Anesthesia in Dr. Offices

Specialties CRNA

Published

I have a short question for everyone. How hard is it to find CRNA jobs in dentist offices, plastic surgery offices, etc.? As an example, all of the dentist I know of in my area anesthetize the patient themselves. What is the average pay and benefits from working in these settings as a CRNA?

Go to gaswork.com and waalaa.

An anesthesia practice based mostly in office settings usually results after a fairly long history. In other words, you have to do your homework, and pay your dues.
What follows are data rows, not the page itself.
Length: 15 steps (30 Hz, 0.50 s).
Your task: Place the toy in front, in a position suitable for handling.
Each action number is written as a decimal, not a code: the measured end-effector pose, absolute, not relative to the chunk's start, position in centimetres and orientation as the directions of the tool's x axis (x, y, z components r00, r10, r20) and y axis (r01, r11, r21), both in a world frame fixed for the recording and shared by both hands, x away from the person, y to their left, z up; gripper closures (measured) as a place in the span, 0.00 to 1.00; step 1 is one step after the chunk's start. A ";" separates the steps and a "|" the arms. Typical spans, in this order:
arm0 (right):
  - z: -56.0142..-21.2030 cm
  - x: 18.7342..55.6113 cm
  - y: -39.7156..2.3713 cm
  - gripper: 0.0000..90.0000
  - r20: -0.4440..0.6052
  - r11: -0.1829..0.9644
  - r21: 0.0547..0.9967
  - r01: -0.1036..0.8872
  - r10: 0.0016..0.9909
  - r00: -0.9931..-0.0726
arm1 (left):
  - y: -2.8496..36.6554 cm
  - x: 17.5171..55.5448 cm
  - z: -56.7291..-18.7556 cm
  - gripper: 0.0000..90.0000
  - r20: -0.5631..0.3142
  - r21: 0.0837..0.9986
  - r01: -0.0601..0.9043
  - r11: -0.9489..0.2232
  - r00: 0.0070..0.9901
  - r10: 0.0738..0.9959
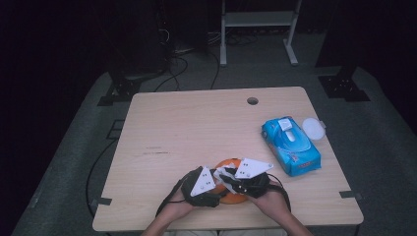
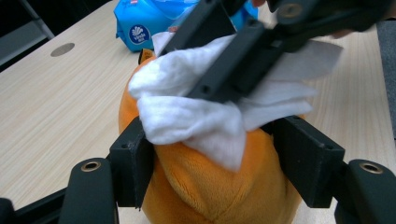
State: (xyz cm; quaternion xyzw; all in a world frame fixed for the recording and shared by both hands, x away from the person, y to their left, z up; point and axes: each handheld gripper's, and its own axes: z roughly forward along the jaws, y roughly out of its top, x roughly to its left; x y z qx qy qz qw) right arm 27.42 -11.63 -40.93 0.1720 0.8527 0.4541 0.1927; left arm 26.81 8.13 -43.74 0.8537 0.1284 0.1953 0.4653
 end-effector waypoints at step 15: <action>-41.0 29.3 -16.4 0.93 -0.071 0.462 0.854 0.238 0.558 -0.827 | 9.5 27.6 -44.0 0.35 0.142 0.865 0.095 -0.492 0.896 0.421</action>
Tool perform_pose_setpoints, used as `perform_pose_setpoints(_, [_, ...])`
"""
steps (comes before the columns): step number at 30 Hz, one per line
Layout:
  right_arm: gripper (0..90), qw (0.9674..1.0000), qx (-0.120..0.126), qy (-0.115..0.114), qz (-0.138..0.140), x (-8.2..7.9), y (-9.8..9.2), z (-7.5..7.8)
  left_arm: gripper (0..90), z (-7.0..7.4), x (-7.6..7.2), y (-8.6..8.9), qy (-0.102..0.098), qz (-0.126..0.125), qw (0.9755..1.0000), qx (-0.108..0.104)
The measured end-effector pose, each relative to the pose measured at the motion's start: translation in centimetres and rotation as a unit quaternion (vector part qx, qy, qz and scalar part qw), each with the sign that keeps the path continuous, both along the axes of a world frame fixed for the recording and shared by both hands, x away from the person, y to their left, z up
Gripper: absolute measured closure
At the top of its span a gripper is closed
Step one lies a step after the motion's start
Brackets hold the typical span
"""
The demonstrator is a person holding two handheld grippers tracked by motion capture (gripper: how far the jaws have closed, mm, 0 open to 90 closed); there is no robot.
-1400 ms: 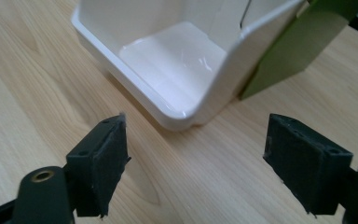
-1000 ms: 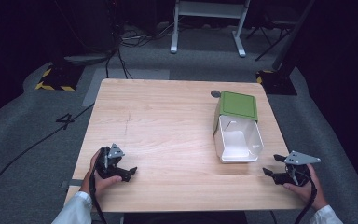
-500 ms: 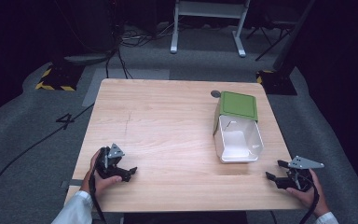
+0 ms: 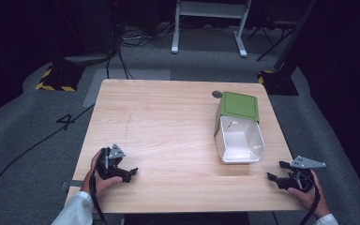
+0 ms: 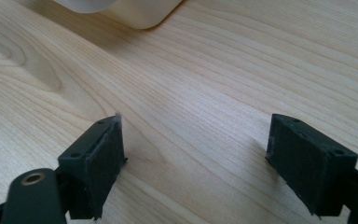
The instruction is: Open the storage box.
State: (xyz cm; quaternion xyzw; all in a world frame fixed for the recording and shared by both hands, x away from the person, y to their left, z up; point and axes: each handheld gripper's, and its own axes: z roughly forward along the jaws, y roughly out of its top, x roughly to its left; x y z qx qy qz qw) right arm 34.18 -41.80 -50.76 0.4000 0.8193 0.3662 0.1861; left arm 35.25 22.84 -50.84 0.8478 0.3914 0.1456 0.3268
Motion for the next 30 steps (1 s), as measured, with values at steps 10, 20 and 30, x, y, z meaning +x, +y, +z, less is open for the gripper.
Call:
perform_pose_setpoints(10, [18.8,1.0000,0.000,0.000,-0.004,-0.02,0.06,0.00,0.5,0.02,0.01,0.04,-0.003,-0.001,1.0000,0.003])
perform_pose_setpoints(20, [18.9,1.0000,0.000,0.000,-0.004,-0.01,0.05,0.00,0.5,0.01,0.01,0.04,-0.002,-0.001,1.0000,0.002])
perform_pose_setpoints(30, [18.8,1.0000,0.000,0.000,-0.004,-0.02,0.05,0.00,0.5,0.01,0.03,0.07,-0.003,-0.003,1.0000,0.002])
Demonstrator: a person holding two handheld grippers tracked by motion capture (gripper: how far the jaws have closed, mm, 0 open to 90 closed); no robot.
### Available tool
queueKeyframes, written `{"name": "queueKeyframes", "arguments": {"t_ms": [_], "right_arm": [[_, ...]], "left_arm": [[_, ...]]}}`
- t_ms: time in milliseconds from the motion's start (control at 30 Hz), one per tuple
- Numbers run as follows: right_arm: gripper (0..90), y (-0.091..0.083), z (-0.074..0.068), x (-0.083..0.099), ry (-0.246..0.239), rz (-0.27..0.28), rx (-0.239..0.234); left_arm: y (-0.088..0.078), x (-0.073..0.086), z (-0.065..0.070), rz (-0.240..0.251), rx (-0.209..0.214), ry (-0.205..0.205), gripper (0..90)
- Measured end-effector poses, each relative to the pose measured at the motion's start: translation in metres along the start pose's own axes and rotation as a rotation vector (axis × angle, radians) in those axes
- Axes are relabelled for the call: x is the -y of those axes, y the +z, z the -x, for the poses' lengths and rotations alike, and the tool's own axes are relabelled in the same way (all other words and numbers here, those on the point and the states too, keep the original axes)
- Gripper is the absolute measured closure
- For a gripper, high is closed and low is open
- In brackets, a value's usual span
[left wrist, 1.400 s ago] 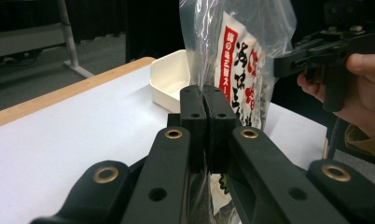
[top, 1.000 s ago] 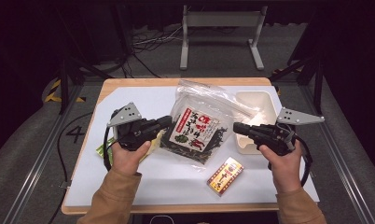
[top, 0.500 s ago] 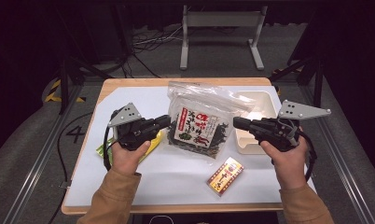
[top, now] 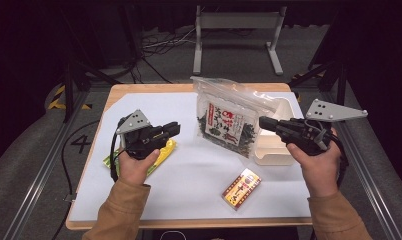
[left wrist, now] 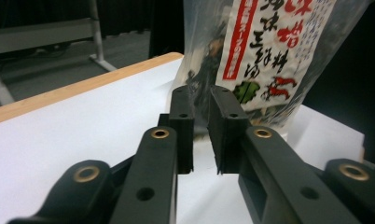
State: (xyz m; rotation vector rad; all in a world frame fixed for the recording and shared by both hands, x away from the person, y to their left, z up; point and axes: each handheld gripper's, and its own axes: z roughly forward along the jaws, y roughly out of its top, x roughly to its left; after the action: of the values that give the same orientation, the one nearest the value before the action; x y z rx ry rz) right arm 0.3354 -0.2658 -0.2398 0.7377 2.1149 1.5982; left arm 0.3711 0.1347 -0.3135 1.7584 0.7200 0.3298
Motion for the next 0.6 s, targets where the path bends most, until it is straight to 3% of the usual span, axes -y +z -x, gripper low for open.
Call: {"name": "queueKeyframes", "arguments": {"t_ms": [200,600], "right_arm": [[90.0,-0.002,0.013,-0.007,-0.015,-0.019,0.048],[90.0,-0.012,0.034,-0.020,-0.063,-0.014,0.116]], "left_arm": [[0.002,0.003,-0.003,-0.024,-0.031,0.011,75.5],[0.002,0.010,-0.014,-0.053,-0.069,-0.010,69.6]]}}
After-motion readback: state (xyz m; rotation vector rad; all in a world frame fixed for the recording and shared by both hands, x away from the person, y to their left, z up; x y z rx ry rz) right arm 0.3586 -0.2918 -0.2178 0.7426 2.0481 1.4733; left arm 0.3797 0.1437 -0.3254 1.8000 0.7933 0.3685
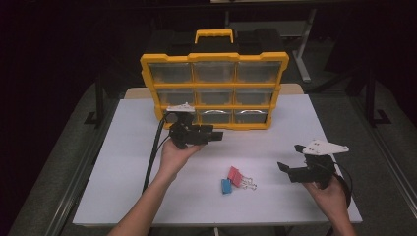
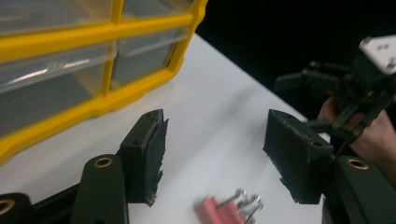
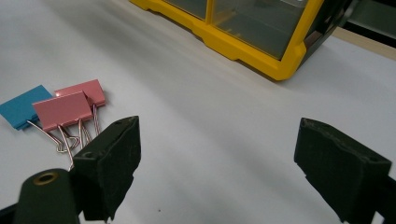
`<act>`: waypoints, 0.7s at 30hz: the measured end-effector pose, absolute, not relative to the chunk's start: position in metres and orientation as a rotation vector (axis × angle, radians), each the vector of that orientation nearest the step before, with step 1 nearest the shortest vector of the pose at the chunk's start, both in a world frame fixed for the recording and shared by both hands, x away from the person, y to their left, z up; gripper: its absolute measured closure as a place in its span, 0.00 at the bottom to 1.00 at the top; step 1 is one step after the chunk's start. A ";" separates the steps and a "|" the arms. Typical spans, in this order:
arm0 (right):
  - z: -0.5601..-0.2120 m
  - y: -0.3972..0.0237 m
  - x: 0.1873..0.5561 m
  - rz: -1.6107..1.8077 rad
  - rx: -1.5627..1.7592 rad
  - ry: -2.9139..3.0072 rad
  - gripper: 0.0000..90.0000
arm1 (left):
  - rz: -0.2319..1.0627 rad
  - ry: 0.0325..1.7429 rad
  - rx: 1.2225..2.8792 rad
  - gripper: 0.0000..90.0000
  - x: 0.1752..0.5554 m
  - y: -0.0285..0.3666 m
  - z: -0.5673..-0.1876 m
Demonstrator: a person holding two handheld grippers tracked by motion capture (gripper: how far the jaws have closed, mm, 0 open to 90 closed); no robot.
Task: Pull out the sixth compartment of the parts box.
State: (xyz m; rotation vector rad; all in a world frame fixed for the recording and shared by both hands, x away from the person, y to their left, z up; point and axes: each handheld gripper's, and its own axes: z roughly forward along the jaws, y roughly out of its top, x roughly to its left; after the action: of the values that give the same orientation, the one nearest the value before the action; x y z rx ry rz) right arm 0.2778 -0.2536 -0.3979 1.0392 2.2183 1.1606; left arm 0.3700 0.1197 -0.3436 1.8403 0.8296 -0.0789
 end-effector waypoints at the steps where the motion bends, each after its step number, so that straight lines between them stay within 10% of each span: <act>1: -0.398 -0.254 0.278 1.164 1.039 2.214 0.15 | -0.071 0.825 1.843 0.45 0.372 0.117 -0.344; 21: -0.397 -0.253 0.278 1.177 1.012 2.214 0.15 | -0.032 0.930 1.683 0.50 0.411 0.062 -0.335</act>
State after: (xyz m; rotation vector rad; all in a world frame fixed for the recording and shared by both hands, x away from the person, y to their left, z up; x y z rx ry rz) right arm 0.2780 -0.2535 -0.3973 1.0124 2.2138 1.1768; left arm 0.4114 0.0616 -0.3352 1.6832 0.9301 -0.0318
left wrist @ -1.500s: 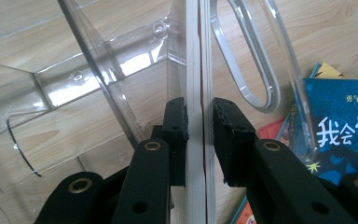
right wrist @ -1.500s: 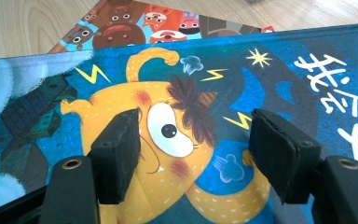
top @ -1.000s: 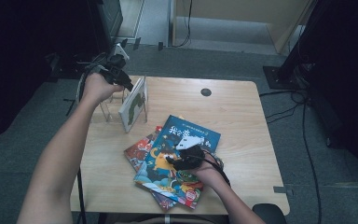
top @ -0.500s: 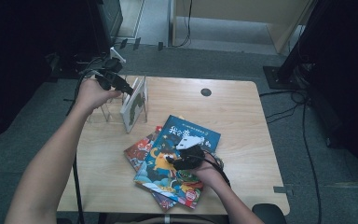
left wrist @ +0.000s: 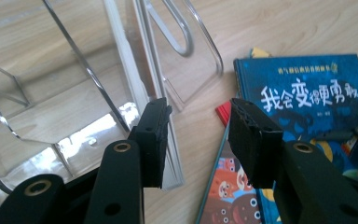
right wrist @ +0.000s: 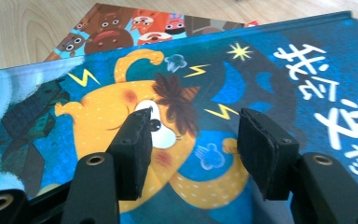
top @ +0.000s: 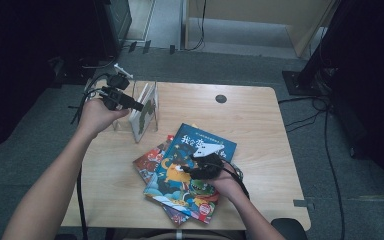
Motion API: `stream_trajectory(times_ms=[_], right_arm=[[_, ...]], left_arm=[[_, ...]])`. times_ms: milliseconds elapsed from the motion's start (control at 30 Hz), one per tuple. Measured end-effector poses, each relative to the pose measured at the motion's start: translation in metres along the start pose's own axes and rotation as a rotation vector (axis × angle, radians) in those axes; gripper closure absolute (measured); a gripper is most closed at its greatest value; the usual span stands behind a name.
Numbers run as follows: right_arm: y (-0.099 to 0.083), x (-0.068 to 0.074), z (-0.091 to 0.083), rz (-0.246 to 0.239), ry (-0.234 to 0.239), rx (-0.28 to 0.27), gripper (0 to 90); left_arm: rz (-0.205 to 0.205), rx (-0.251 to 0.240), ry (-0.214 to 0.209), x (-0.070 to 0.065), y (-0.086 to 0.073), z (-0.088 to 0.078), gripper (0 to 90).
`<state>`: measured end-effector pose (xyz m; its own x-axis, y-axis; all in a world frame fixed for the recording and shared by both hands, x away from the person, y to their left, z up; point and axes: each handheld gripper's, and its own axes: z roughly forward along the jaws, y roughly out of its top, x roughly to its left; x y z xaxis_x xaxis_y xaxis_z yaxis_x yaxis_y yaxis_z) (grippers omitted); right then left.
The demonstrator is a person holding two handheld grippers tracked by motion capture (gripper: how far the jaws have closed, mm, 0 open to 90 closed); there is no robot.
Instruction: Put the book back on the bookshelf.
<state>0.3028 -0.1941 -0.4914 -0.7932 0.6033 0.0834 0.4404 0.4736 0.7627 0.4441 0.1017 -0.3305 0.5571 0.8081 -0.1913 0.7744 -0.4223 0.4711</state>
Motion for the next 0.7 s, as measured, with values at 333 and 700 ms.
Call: stream_trajectory(times_ms=[333,700], right_arm=[[0.000,-0.008,-0.012,0.012,-0.005,-0.030,49.1],[-0.012,-0.020,-0.031,0.067,-0.023,-0.044,56.0]], left_arm=[[0.029,0.005,-0.026,-0.013,-0.028,0.016,57.0],[0.069,-0.019,-0.063,-0.027,-0.058,0.034,62.4]])
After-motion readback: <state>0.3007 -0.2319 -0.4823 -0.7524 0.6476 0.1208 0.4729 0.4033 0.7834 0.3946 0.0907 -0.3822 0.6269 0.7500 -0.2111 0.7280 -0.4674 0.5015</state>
Office anesthesia is only appropriate for providers with experience in more traditional settings. This does two things for you. First, of course, you build the clinical skills and expertise neccessary to function in multiple types of environments, using equipment that (while meeting all safety standards) is not always the most recent model.

But also, you build professional relationships. People who are in office practice don't just look for openings, and fill out an application. It is more of a buisnessman to buisness man negotiation. It is a contractual relationship. It takes strong business skills, as well as anesthesia skills.

So your pay is going to be a direct result of what type of contract you are able to negotiate. CRNAs in these settings sometimes choose to do their own billing. You have to think "independent contractor". You are not usually an employee in these settings. So you have no guaranteed paycheck, no benefits.

It is a different mindset than what most nurses are used to.

I am sure Yoga will explain it better, I don't have the direct experience with that Yoga does!

loisane crna

Loisane,

I could not have said it any better than you did, but I will add some additional observations.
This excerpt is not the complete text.